The auditions took place in early August 2010 in front of the three celebrity judges. Unlike X-Factor which limits itself only to singers, Must Be the Music was open to all musicians, who were allowed to play their own compositions. Fearne Cotton described the show as "It's about acts who can sing, play... or do both!"

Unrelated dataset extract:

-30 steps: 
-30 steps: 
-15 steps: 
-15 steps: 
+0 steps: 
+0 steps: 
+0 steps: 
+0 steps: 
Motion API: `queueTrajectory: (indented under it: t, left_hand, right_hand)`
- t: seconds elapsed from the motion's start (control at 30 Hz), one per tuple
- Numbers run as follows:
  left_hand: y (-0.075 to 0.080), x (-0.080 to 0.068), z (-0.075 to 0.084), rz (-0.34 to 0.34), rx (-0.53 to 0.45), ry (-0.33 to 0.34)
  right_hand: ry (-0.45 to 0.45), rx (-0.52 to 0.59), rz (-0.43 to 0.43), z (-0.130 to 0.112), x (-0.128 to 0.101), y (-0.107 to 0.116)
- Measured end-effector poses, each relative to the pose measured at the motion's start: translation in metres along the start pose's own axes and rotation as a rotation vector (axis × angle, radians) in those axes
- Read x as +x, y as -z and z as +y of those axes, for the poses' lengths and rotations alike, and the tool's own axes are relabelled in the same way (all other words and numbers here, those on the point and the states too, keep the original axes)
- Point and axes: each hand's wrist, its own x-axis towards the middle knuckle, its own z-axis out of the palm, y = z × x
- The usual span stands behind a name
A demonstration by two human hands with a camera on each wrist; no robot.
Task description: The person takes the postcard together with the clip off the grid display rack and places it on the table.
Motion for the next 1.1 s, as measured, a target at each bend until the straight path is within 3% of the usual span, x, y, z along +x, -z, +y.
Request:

The audition process culminated in the judges selecting 15 acts for the semi-finals which took place at the Fountain Studios in Wembley (which is also used for The X Factor). Each semi-final had five acts with a five-minute voting window at the end of the show to decide which two acts from each semi-final proceeded to the final, which took place on 19 September at Wembley Arena.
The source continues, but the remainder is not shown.